Give back the data below exactly, with every line kept the same.

## COLLECTED MATERIAL
───

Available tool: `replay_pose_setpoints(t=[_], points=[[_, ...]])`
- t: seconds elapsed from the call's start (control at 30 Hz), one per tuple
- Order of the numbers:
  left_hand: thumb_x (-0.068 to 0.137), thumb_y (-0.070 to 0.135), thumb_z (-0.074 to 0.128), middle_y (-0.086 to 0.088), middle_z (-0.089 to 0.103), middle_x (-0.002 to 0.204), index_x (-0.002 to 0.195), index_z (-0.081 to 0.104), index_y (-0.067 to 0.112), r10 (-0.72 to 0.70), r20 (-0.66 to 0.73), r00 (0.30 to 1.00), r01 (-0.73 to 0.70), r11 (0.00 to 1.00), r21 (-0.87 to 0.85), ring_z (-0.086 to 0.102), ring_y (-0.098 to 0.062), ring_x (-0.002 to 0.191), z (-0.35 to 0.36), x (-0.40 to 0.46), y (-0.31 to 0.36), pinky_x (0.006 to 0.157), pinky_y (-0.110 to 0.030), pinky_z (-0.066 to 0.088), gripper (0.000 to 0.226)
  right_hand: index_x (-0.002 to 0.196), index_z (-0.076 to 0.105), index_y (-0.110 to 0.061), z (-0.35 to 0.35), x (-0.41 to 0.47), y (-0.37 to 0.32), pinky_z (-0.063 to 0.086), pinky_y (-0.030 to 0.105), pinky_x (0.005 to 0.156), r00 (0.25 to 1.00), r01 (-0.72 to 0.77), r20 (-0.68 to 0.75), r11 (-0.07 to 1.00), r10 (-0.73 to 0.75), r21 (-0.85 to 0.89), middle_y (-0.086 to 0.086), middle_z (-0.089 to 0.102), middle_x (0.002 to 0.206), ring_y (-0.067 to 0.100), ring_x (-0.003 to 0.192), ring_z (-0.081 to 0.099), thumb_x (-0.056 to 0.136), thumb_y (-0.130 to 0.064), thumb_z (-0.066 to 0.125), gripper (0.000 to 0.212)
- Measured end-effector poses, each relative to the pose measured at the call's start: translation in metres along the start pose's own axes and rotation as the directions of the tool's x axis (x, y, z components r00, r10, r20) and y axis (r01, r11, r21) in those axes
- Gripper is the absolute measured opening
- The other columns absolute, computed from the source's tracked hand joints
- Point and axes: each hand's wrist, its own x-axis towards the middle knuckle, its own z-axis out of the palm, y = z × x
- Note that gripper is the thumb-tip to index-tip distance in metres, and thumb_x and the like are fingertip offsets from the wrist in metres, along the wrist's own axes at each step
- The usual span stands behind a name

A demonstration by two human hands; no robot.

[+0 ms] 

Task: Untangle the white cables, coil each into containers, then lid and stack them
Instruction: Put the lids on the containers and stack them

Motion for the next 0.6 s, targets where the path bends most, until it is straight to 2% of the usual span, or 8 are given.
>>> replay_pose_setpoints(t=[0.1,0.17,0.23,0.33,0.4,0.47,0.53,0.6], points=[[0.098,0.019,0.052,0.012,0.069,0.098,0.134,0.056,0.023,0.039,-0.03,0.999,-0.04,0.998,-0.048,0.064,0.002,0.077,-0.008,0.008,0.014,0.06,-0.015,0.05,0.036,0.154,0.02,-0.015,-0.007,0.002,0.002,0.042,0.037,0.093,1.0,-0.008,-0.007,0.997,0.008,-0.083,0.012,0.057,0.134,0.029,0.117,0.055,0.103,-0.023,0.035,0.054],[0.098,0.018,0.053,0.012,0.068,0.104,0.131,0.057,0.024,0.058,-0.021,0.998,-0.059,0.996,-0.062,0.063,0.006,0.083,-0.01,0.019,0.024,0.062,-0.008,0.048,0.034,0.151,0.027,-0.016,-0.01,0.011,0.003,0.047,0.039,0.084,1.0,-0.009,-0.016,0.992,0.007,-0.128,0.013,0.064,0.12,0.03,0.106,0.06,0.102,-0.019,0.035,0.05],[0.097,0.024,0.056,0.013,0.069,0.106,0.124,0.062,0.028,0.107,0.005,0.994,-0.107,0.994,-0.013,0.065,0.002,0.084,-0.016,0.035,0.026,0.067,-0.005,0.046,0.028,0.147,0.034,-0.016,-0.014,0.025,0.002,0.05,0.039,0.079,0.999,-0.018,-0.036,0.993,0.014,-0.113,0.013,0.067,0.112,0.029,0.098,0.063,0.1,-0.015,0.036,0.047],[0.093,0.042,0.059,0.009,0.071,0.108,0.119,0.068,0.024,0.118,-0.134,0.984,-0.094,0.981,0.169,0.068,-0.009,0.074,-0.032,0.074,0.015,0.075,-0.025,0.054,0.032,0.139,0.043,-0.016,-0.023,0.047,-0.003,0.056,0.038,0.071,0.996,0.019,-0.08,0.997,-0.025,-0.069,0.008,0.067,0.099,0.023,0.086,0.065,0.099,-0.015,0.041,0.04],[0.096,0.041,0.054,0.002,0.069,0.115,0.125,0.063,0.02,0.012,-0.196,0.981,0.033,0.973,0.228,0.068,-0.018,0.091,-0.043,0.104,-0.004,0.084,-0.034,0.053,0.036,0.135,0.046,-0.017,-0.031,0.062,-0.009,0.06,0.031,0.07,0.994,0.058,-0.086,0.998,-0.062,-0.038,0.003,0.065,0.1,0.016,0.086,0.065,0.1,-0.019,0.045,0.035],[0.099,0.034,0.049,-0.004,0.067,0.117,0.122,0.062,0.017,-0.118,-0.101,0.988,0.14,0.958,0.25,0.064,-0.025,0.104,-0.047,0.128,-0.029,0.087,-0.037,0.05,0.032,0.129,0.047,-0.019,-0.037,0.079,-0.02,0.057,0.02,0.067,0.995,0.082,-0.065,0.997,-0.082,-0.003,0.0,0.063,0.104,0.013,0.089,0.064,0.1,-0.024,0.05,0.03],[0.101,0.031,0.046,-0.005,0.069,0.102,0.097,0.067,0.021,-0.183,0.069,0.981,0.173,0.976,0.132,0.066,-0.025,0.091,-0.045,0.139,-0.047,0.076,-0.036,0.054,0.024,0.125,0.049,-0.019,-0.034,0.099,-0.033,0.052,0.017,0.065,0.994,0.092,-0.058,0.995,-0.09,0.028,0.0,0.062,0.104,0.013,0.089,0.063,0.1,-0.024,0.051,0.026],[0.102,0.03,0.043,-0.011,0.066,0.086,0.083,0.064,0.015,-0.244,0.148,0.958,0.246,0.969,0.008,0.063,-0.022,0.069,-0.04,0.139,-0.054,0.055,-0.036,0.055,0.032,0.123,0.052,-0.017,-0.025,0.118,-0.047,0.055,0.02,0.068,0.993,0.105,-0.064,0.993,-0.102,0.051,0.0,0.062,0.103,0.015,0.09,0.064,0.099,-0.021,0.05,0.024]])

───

## FINAL ANSWER
Available tool: `replay_pose_setpoints(t=[_], points=[[_, ...]])`
- t: seconds elapsed from the call's start (control at 30 Hz), one per tuple
- Order of the numbers:
  left_hand: thumb_x (-0.068 to 0.137), thumb_y (-0.070 to 0.135), thumb_z (-0.074 to 0.128), middle_y (-0.086 to 0.088), middle_z (-0.089 to 0.103), middle_x (-0.002 to 0.204), index_x (-0.002 to 0.195), index_z (-0.081 to 0.104), index_y (-0.067 to 0.112), r10 (-0.72 to 0.70), r20 (-0.66 to 0.73), r00 (0.30 to 1.00), r01 (-0.73 to 0.70), r11 (0.00 to 1.00), r21 (-0.87 to 0.85), ring_z (-0.086 to 0.102), ring_y (-0.098 to 0.062), ring_x (-0.002 to 0.191), z (-0.35 to 0.36), x (-0.40 to 0.46), y (-0.31 to 0.36), pinky_x (0.006 to 0.157), pinky_y (-0.110 to 0.030), pinky_z (-0.066 to 0.088), gripper (0.000 to 0.226)
  right_hand: index_x (-0.002 to 0.196), index_z (-0.076 to 0.105), index_y (-0.110 to 0.061), z (-0.35 to 0.35), x (-0.41 to 0.47), y (-0.37 to 0.32), pinky_z (-0.063 to 0.086), pinky_y (-0.030 to 0.105), pinky_x (0.005 to 0.156), r00 (0.25 to 1.00), r01 (-0.72 to 0.77), r20 (-0.68 to 0.75), r11 (-0.07 to 1.00), r10 (-0.73 to 0.75), r21 (-0.85 to 0.89), middle_y (-0.086 to 0.086), middle_z (-0.089 to 0.102), middle_x (0.002 to 0.206), ring_y (-0.067 to 0.100), ring_x (-0.003 to 0.192), ring_z (-0.081 to 0.099), thumb_x (-0.056 to 0.136), thumb_y (-0.130 to 0.064), thumb_z (-0.066 to 0.125), gripper (0.000 to 0.212)
- Measured end-effector poses, each relative to the pose measured at the call's start: translation in metres along the start pose's own axes and rotation as the directions of the tool's x axis (x, y, z components r00, r10, r20) and y axis (r01, r11, r21) in those axes
- Gripper is the absolute measured opening
- The other columns absolute, computed from the source's tracked hand joints
- Point and axes: each hand's wrist, its own x-axis towards the middle knuckle, its own z-axis out of the palm, y = z × x
- Note that gripper is the thumb-tip to index-tip distance in metres, and thumb_x and the like are fingertip offsets from the wrist in metres, along the wrist's own axes at each step
- The usual span stands behind a name

A demonstration by two human hands; no robot.

[+0 ms] 

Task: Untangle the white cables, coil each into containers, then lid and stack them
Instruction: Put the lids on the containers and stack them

Motion for the next 0.6 s, targets where the path bends most, until it is straight to 2% of the usual span, or 8 are given.
>>> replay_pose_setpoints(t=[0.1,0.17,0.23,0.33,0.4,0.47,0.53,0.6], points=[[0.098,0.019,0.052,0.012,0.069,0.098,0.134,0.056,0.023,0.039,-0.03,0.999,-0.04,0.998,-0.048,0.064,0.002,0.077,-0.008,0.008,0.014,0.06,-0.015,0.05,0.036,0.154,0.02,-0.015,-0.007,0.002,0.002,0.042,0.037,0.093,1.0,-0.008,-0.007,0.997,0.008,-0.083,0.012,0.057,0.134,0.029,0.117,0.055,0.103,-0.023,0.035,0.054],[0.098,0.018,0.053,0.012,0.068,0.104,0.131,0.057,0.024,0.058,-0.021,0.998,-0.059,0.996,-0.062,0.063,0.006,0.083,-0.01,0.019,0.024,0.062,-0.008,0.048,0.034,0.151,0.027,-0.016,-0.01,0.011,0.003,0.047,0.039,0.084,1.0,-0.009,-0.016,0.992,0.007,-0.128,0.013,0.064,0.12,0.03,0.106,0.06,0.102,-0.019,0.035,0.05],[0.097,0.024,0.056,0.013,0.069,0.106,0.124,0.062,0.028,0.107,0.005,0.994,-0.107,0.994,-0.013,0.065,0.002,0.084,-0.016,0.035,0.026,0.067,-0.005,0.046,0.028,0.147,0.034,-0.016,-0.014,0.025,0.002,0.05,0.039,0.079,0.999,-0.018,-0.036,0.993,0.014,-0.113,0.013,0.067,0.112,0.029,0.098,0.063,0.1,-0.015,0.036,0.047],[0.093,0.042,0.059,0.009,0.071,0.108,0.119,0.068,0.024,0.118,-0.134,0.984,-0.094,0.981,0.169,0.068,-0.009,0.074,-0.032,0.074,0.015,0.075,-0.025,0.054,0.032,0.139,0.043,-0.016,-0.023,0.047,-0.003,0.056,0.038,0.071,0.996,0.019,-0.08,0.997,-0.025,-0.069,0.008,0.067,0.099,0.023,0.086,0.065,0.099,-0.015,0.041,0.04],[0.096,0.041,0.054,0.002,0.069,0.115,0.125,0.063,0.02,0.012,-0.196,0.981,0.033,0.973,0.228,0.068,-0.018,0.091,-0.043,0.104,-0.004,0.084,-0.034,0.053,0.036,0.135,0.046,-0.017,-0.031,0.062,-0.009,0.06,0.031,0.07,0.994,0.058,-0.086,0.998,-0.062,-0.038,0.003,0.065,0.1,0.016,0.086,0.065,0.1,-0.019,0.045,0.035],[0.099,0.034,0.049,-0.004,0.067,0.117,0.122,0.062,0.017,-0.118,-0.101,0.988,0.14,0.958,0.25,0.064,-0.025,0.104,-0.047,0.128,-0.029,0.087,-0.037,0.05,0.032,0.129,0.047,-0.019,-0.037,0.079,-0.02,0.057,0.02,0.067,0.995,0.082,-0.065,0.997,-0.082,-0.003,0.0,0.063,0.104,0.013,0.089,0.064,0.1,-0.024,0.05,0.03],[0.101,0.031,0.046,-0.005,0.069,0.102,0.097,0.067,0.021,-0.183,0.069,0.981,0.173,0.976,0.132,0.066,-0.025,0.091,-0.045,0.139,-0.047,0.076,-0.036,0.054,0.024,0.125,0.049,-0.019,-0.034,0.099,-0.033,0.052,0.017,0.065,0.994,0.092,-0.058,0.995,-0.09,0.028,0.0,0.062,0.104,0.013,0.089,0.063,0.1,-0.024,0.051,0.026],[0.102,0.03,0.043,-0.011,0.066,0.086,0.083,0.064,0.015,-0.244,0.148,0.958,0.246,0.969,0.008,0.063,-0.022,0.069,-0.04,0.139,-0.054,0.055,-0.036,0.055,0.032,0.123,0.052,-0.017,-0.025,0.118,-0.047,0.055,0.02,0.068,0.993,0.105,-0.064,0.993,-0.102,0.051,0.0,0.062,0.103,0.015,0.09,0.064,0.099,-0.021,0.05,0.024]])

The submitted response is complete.